Yeah, I actually forgot to throw in the punctuation here in the original Chinese version, and it messed up the translation on DeepL … The way the sentence was split, DeepL just couldn’t figure it out. (H-S02)

This comment illustrates how even minor errors in the source text can lead to substantial misunderstandings in the translated output. The participant’s experience underscores the necessity for meticulous attention to detail when interacting with AI tools, as any ambiguity can compromise their effectiveness. Another participant noted,

DeepL seems really picky about grammar details. Like, here I wrote: “长的水灵”. The right term should be “长得水灵”, but DeepL thought it was “long water spirit”. But then, when I fixed the Chinese version to “长得水灵”, suddenly DeepL got it right and spat out “lovely-looking”. (H-S13)

These observations indicate that the accuracy of DeepL’s translations is highly dependent on the precision of the input text. The participant’s correction demonstrates how a small change in the input can lead to a vastly improved translation. Learners must be cautioned to review the AI output and make revisions accordingly, emphasizing the importance of AI literacy.

4.2.2.5 Self-control and dependence

Participants expressed concerns about overreliance on MT. One participant described MT as a potential shortcut, cautioning that it might lead to complacency in developing their own English writing skills:

I kinda see MT as a shortcut sometimes. Like, I might start slacking off on practicing my own English writing skills. If I’m not careful and I give in to the convenience of MT, it could really mess me up in the long run, especially if my English isn’t that good. It’s a real temptation to just let the machine do all the work. (L-S01)

Another participant echoed this sentiment, emphasizing the importance of independent thinking in language learning:

When we hit a tough spot, it’s probably a good idea to give our brains a workout before just checking the answer, right? If we’re trying to put together an English sentence, it’s better to give it a shot ourselves before leaning on MT. (H-S13)
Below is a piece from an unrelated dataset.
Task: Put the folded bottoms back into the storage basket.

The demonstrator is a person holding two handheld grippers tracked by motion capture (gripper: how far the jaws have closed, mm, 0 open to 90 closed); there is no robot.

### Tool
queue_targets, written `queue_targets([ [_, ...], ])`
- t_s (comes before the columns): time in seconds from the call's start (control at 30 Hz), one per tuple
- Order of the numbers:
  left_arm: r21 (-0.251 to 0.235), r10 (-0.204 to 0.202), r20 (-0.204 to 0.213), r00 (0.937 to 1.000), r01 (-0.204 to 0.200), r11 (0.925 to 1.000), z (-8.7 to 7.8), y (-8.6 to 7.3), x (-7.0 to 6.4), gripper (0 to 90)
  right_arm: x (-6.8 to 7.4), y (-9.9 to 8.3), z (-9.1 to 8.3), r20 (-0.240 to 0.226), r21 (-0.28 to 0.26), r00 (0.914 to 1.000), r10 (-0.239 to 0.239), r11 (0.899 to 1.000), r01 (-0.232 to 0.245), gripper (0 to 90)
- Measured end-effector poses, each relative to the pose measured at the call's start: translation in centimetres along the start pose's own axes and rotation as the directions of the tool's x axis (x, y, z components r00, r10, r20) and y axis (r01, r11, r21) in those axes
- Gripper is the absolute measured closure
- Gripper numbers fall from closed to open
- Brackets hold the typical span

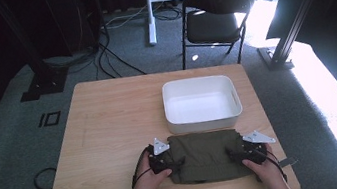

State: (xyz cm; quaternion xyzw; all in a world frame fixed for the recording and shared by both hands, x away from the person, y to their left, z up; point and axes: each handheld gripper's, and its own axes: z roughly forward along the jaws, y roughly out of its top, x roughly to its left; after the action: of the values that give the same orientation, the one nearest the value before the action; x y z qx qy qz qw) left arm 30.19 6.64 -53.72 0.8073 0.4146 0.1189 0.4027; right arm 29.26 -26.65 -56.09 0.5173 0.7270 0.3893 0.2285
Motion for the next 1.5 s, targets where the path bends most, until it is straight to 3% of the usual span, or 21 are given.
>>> queue_targets([
  [0.07, 0.003, 0.0, -0.002, 1.0, 0.0, 1.0, 0.2, 0.0, 0.0, 15.5, 0.0, 0.0, 0.3, -0.008, 0.055, 0.9999, -0.014, 0.998, 0.014, 13.5],
  [0.13, 0.007, -0.02, -0.003, 0.9998, 0.02, 0.9998, 0.5, -0.1, 0.1, 15.6, 0.1, 0.1, 0.5, -0.006, 0.072, 0.9998, -0.02, 0.997, 0.021, 13.7],
  [0.23, -0.007, -0.05, 0.003, 0.9988, 0.05, 0.9987, 0.9, -0.4, 0.3, 15.5, 0.1, 0.1, 0.6, -0.01, 0.086, 0.9998, -0.018, 0.996, 0.019, 13.6],
  [0.33, -0.025, -0.111, 0.01, 0.9938, 0.111, 0.9935, 1.7, -0.9, 0.4, 15.5, 0.1, 0.1, 0.6, -0.01, 0.086, 0.9998, -0.018, 0.996, 0.019, 13.5],
  [0.47, -0.037, -0.118, 0.001, 0.993, 0.118, 0.9923, 2.0, -1.0, 0.3, 15.5, 0.2, 0.1, 0.6, -0.001, 0.087, 0.9999, -0.016, 0.996, 0.016, 13.6],
  [0.57, -0.035, -0.112, -0.001, 0.9937, 0.112, 0.9931, 2.0, -0.9, 0.3, 15.6, 0.3, 0.1, 0.6, 0.006, 0.088, 0.9999, -0.014, 0.996, 0.013, 13.6],
  [0.7, -0.023, -0.063, -0.001, 0.998, 0.063, 0.9978, 2.1, -0.8, 0.1, 22.9, 0.5, 0.1, 0.6, 0.002, 0.085, 0.9996, -0.028, 0.996, 0.028, 18.5],
  [0.8, -0.013, -0.025, 0.004, 0.9997, 0.025, 0.9996, 2.4, -0.6, -0.2, 32.3, 0.8, 0.1, 0.5, -0.015, 0.074, 0.9989, -0.045, 0.996, 0.046, 28.2],
  [1.07, -0.007, 0.039, 0.011, 0.9992, -0.039, 0.9992, 2.9, -0.3, -1.2, 57.7, 1.3, 0.3, 0.4, -0.111, 0.063, 0.9911, -0.073, 0.995, 0.081, 65.6],
  [1.27, -0.034, 0.034, 0.025, 0.9991, -0.033, 0.9989, 2.7, -0.4, -1.1, 66.8, 1.4, 0.4, 0.2, -0.119, 0.064, 0.9901, -0.075, 0.995, 0.083, 78.4],
  [1.5, -0.059, 0.022, 0.053, 0.9983, -0.019, 0.9981, 2.2, -0.5, -0.9, 71.6, 1.6, 1.0, -1.0, -0.123, 0.058, 0.9904, -0.063, 0.996, 0.07, 80.4],
])
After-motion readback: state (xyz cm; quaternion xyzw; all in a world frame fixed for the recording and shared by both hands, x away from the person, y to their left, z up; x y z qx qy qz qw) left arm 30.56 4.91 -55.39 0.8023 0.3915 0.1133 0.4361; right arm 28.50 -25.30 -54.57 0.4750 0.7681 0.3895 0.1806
These reflections underscore the potential drawbacks of excessive reliance on AI tools. While they can enhance the learning experience, overdependence may impede the development of essential language skills. Therefore, it is crucial to encourage learners to strike a balance, using AI tools to supplement their efforts without allowing them to replace active learning and practice.

5 Discussion

To help Chinese EFL students improve in the complex and challenging task of story writing, this study delved into the effects of employing AI-assisted tools on Chinese EFL students’ story writing in terms of both form and content, and examined students’ attitudes toward utilizing AI-assisted tools. The investigation yielded insightful findings that shed light on the intricate dynamics between AI technology, language proficiency, and creative expression. These findings contribute fresh perspectives to the CALL field, and underscore the need for a balanced integration of technology in language education.

5.1 Enhancing story writing quality by using AI-assisted tools

The results of this study suggest that the use of AI-assisted tools has a notably positive influence on various aspects of the quality of students’ story writing, both in terms of form and content, underscoring AI-assisted tools’ capability to enhance narrative. However, the impact of AI-assisted tools on certain measures remains uncertain, which will be explained in this section.

5.1.1 Enhancing linguistic form

The significant improvements in length, coordination, and specific structures align with Cancino and Panes (2021), likely due to AI tools’ ability to generate complex sentences and suggest fluent structures, which are crucial for storytelling. The lack of improvement in subordination, as noted by Chung and Ahn (2021), may be due to AI tools’ limitations or students’ preference for simpler sentences.

The minor decline in lexical density suggests AI tools do not significantly impact the balance between content and function words. The informal nature of storytelling might explain this. In addition, AI tools correct grammar mistakes, inadvertently increasing function words.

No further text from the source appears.